Not a lot happens in Les petits chevaux. We have five Parisians on vacation together in a sleepy Mediterranean village, two couples (Sara and Jacques, Ludi and Gina) and the freewheeling Diana, stuck in their rut of swimming, bocce, and endless Camparis until they’re knocked out of their  orbits when a new vacationer shows up with a boat. Sara is immediately attracted to him, their flirting eventually leads to a tryst, but then in the end Sara decides to go on a trip to Tarquinia with Jacques and Diana rather than to stay behind and have an extended affair. At the same time, they’ve all become involved in looking after an elderly couple in the village who have arrived to claim the remains of their son. He was killed in the course of his work to decommission leftover landmines and now everyone is waiting for the mother to change her mind and sign the death certificate. There’s also a forest fire at some point?

It sounds like a literary Seinfeld episode (“She wouldn’t sign the death certificate, Jerry, would you believe it?”), which is also how I’d describe Moderato Cantabile, but somehow it works. Maybe because of the undercurrent of “will they, won’t they” sexual tension that appears in the first conversation between Sara and Boat Guy and persists throughout the entire book. Maybe it’s because Duras lets her characters have pretentious philosophical conversations that are usually the purview of stoner insights. Maybe it’s because even though on one level, nothing happens, there’s also a lot of nothing that happens: people go on boat rides, go swimming, have dinner, hike up and down the mountain to visit the mourning couple. If everyone just sat around in the bar drinking, it might come off entirely differently.

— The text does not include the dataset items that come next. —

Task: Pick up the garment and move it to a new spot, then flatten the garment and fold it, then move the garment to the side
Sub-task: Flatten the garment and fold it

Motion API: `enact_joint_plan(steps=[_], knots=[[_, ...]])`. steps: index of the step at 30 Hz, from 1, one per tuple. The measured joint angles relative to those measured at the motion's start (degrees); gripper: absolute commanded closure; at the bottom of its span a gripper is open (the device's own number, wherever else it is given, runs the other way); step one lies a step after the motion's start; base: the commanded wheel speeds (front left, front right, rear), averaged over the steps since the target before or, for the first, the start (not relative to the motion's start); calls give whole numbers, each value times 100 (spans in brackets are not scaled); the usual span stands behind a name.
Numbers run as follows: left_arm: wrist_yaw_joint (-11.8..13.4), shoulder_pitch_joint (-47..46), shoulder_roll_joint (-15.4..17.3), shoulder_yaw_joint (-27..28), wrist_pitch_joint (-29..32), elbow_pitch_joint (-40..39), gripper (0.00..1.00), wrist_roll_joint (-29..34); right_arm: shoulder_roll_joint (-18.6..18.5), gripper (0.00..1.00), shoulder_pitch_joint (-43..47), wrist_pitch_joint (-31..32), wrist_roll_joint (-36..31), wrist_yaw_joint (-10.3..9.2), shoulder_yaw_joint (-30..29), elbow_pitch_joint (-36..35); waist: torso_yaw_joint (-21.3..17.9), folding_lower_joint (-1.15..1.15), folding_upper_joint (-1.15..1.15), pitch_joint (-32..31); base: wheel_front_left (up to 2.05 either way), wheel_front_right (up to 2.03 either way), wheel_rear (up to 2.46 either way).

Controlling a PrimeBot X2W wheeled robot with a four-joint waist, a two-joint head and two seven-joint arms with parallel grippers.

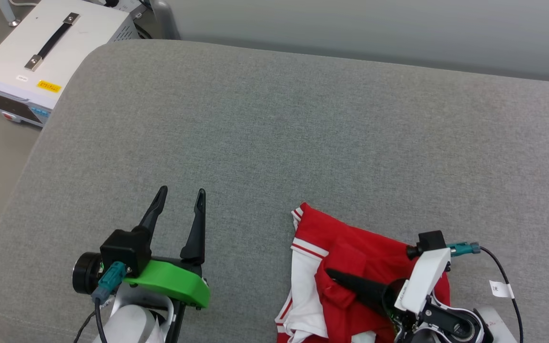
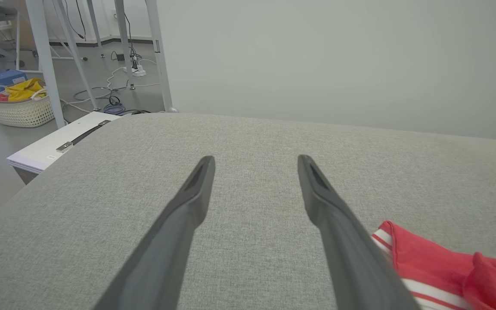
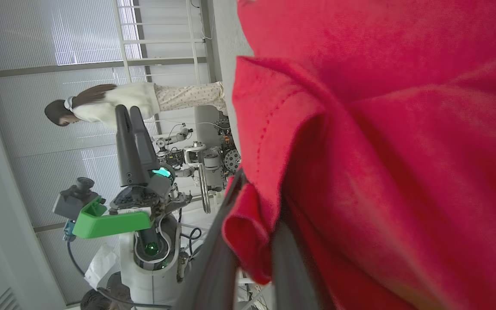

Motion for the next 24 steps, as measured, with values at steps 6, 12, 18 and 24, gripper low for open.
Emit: enact_joint_plan(steps=[6, 12, 18, 24], knots=[[-57, -23, -12, 49, -43, 118, 0, 16, -18, 0, -20, -455, -135, -1, 137, -223, -119, 0, 0, 2, 0, 0, 0], [-71, -20, -5, 88, -46, 142, 0, 60, -325, 0, -42, -1446, -932, -1, 78, -1036, -295, 0, 0, -154, 0, 0, 0], [-54, 7, 1, 125, -46, 144, 0, 75, -734, 0, 51, -2871, -2657, -1, -424, -1050, -478, 0, 0, -314, 0, 0, 0], [2, 85, -1, 227, -46, 159, 0, 74, -840, 0, 326, -3513, -4322, -1, -1211, -1031, -667, 0, 0, -450, 0, 0, 0]])
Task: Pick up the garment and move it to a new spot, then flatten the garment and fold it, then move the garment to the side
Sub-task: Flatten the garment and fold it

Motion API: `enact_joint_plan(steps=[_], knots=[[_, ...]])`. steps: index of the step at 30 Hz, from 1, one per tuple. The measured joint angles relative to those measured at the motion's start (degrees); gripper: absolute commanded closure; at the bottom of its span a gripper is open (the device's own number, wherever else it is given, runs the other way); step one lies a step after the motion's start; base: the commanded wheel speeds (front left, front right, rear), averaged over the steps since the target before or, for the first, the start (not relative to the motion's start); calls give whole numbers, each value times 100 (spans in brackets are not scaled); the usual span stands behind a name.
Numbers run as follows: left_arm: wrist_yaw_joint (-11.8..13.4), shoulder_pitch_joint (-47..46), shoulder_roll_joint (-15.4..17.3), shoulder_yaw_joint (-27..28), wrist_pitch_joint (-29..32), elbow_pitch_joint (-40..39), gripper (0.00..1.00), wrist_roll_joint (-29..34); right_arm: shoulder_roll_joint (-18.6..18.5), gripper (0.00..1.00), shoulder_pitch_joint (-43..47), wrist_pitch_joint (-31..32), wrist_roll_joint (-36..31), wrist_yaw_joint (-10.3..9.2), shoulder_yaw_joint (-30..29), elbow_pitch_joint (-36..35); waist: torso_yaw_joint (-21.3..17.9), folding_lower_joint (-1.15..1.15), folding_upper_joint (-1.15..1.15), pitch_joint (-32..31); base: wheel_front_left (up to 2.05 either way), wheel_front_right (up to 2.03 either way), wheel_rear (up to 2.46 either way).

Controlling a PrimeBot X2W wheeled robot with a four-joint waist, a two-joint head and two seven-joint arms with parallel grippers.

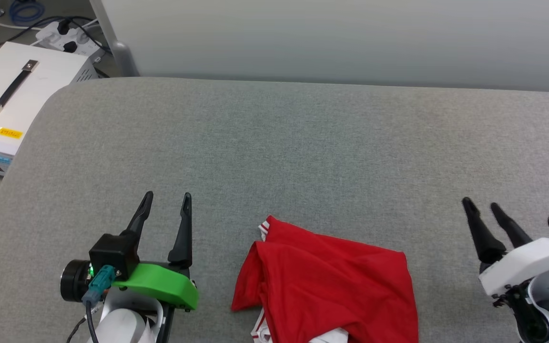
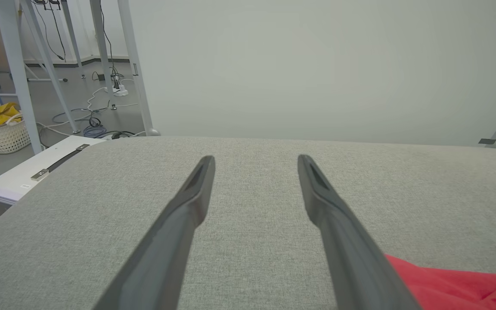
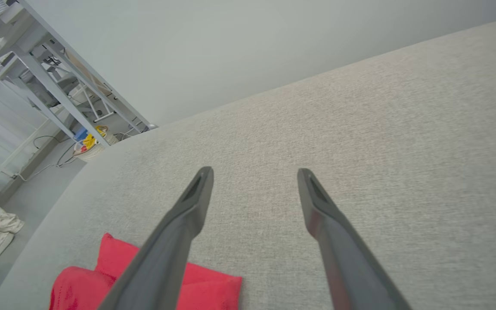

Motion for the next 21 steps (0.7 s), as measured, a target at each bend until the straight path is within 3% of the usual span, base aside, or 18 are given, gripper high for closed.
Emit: enact_joint_plan(steps=[5, 12, 21], knots=[[53, 121, -8, 103, 0, 25, 0, -1, 60, 0, 223, -370, -1118, 0, -552, -389, -126, 0, 0, -120, 0, 0, 0], [56, 309, -19, 222, -1, 91, 0, -3, 207, 0, 636, -772, -2143, 0, -689, -1067, -231, 0, 0, -333, 0, 0, 0], [55, 542, -33, 240, -1, 307, 0, -32, 474, 0, 1293, -813, -2716, 1, -475, -1575, -291, 0, 0, -623, 0, 0, 0]])
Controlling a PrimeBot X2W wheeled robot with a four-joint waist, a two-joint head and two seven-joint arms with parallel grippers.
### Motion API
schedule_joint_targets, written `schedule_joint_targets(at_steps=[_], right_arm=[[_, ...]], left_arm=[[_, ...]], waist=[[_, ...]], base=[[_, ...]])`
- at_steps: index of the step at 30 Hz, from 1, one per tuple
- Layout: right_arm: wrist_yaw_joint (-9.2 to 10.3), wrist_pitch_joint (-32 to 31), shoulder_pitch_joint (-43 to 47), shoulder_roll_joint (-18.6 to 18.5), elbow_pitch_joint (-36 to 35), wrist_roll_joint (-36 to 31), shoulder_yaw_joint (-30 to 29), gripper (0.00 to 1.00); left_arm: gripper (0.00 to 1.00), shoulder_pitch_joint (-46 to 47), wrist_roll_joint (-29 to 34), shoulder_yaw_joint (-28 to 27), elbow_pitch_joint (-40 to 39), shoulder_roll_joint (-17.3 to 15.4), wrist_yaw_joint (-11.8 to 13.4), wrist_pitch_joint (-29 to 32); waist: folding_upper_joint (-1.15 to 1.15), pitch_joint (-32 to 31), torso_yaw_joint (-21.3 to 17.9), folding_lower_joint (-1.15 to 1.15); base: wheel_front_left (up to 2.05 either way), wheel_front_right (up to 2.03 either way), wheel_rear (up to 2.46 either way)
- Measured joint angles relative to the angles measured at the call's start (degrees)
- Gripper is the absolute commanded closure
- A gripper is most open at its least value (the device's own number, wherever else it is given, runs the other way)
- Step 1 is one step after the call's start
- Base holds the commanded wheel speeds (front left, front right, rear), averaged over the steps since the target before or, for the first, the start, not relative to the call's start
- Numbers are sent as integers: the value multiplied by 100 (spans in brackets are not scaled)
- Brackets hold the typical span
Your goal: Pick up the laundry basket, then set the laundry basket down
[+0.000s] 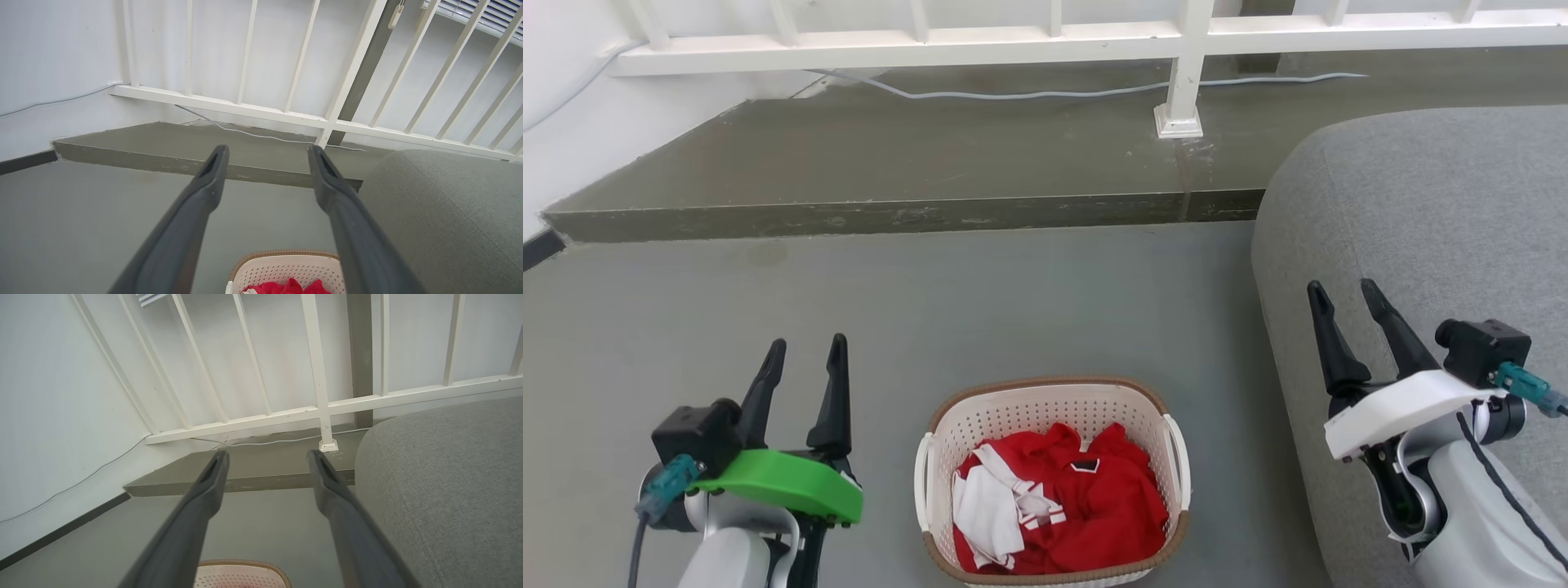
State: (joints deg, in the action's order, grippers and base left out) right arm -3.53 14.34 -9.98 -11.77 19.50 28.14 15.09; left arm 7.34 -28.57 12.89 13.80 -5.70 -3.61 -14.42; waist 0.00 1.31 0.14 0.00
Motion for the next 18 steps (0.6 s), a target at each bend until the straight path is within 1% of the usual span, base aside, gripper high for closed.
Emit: schedule_joint_targets(at_steps=[3, 18], right_arm=[[-18, 0, 29, 34, -18, -45, -48, 0], [-123, 0, 233, 194, -32, -250, -257, 0]], left_arm=[[0, -73, 120, -30, -53, 37, -44, 0], [0, -364, 255, -192, -205, 144, -140, 0]], waist=[[0, -5, -1, 0], [0, -19, -24, 0]], base=[[0, 0, 0], [0, 0, 0]])
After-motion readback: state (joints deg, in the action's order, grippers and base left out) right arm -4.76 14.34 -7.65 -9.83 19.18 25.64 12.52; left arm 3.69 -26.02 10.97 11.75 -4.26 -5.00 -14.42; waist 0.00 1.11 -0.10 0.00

At any rate, this kind of slow, ponderous, talk-y book is exactly my jam. Which is good since I essentially read it three times (French first, then Swedish to fill in the gaps, then French one last time). I don’t know that I have any quibble with Suzanne Palme’s translation, either. Palme also seems to have passed away, but since her obituary is paywalled at DN I don’t know more than what journalisten.se has to say:

Suzanne Palme
26 OKTOBER, 2000 | Oslo, har avlidit vid 73 års ålder. Hon arbetade en tid som vikarie på Göteborgs Handels- och Sjöfartstidning innan hon övergick till förlagsbranschen.

I assume that’s the right Suzanne Palme, at any rate. According to boksampo, she has just half a dozen or so translations to her name. They’re a rather scattershot collection; De små hästarna is the only Duras novel there.